Another student attorney drafted wills for Mr. and Mrs. L., an elderly couple with no children. The clients were counseled extensively by the student and chose to sign health care proxies and durable powers of attorney to ensure that their financial and personal affairs are handled if they become incapacitated.
A student attorney drafted a will for Mr. F, the widowed father of a disabled child. The will appoints a guardian for minor children and establishes a special needs trust for the disabled child.
Wills are also being drafted for Mr. and Mrs. G., a young couple with minor children. Although they are low income, the G.'s wanted to make sure that their children were provided for in the event of their deaths and were counseled concerning the need to appoint guardians and trustees if they die before all of their children reach the age of 18.
We worked with nine families of disabled adults who needed legal authority to make financial and other decisions for their family member. In each case the family members were extensively counseled about the options available to them and how to manage their relative's funds without jeopardizing their eligibility for government benefits.
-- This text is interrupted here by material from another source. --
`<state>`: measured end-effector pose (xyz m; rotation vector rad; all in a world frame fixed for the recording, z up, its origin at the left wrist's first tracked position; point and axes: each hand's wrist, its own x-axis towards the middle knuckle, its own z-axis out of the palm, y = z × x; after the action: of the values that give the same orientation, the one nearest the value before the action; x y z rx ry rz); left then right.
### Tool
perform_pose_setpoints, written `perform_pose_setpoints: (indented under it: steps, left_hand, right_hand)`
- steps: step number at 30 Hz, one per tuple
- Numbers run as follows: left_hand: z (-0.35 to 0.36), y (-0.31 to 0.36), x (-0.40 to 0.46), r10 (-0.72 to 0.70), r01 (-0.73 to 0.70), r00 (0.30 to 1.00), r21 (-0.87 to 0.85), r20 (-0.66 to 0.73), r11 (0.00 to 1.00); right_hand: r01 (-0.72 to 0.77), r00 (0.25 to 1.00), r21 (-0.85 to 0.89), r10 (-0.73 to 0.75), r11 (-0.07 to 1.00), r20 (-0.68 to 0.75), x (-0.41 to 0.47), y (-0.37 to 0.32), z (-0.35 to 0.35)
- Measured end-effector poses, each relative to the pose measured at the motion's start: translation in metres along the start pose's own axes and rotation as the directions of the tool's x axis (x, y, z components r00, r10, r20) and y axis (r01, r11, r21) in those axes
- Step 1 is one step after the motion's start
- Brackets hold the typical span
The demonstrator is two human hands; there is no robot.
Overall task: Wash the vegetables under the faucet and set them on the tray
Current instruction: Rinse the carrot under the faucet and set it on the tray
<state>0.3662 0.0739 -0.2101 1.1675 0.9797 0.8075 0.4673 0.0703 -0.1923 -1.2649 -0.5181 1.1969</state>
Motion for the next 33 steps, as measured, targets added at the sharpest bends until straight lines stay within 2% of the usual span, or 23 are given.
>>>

Guardianship petitions have been filed in six of the cases, one in the Bronx, and four in Westchester. One case involved a guardian who wished to appoint a new standby guardian. Decisions appointing the petitioners as guardian have been received in two cases; we expect decisions in the other cases soon. Work on the remaining three cases is proceeding over the summer.
Social Security Cases
In August 2004, a student attorney represented M.B., who suffers from several chronic conditions, at a hearing before a Social Security administrative law judge. After the hearing, which was handled by the student attorney, the judge ruled that Mr. B. was disabled under the Social Security Act and awarded back benefits from the date of application. Because of this determination, Mr. B. was also awarded a disability pension from his union.
The Rose Simon Program, a program serving children with developmental disabilities in Mt. Vernon, held a day-long program for parents in late May. Gretchen Flint, faculty supervisor, conducted two workshops about guardianships and financial planning. The clinic students drafted an information sheet for parents that explains in simple language what parents need to know about guardianship when their disabled children turn 18. In the fall, student attorneys will return to Mt. Vernon to assist parents who wish to initiate guardianship proceedings.
In early June, Prof. Flint was the featured speaker at a meeting of the Westchester Chapter for the National Alliance of the Mentally Ill. This well-attended meeting focused on eligibility for Social Security Disability and SSI.
III. Plans for the Future
Two students have agreed to continue to work on on-going cases over the summer. This represents a high degree of professionalism on their part and will ensure continuity in representation.
Ten students have enrolled in the Clinic for the 2005-2006 academic year. We will continue to offer high quality representation to disabled persons and their families in Westchester and neighboring counties.